> _DESCRIPTION OF THE TASK_
Repeat word for word, please, only the lines of the material from the one containing "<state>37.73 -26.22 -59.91" through its final line, both ends included.

> _SUPPLIED INFORMATION_
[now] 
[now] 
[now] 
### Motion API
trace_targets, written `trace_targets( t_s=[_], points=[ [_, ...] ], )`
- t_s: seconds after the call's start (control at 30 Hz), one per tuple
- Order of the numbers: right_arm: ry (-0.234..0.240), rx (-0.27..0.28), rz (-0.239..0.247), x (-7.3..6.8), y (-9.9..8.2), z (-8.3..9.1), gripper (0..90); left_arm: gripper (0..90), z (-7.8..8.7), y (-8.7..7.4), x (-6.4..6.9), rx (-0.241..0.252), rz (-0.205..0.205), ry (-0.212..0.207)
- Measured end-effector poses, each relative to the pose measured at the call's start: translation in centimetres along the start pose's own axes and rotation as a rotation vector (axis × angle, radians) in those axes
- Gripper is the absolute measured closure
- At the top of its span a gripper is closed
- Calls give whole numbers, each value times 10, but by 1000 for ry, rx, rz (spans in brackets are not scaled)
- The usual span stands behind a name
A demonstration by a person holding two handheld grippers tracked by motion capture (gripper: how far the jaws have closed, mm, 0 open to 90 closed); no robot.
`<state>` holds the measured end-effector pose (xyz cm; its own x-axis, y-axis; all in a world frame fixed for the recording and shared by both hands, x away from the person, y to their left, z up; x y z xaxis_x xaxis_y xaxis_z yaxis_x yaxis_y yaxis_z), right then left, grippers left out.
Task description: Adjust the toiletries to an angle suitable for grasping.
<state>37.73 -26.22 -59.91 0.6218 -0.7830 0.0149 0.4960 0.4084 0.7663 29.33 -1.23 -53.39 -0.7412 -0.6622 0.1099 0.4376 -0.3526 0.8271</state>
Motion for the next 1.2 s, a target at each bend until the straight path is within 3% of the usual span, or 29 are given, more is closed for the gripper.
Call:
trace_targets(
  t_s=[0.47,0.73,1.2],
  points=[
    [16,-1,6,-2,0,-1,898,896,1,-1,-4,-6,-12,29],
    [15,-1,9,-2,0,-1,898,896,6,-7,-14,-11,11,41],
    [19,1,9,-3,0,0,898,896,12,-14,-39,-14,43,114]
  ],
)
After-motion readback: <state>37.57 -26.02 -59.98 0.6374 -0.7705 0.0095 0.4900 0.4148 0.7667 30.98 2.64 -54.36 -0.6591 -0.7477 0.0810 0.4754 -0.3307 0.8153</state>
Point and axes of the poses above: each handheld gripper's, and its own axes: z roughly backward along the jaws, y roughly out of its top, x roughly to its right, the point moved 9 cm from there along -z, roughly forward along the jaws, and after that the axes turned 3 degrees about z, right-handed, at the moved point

> _SOLUTION BELOW_
<state>37.73 -26.22 -59.91 0.6218 -0.7830 0.0149 0.4960 0.4084 0.7663 29.33 -1.23 -53.39 -0.7412 -0.6622 0.1099 0.4376 -0.3526 0.8271</state>
Motion for the next 1.2 s, a target at each bend until the straight path is within 3% of the usual span, or 29 are given, more is closed for the gripper.
Call:
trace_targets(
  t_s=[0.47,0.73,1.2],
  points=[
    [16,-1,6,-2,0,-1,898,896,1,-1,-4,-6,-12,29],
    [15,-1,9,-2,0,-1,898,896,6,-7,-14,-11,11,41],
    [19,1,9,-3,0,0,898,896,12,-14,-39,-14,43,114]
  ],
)
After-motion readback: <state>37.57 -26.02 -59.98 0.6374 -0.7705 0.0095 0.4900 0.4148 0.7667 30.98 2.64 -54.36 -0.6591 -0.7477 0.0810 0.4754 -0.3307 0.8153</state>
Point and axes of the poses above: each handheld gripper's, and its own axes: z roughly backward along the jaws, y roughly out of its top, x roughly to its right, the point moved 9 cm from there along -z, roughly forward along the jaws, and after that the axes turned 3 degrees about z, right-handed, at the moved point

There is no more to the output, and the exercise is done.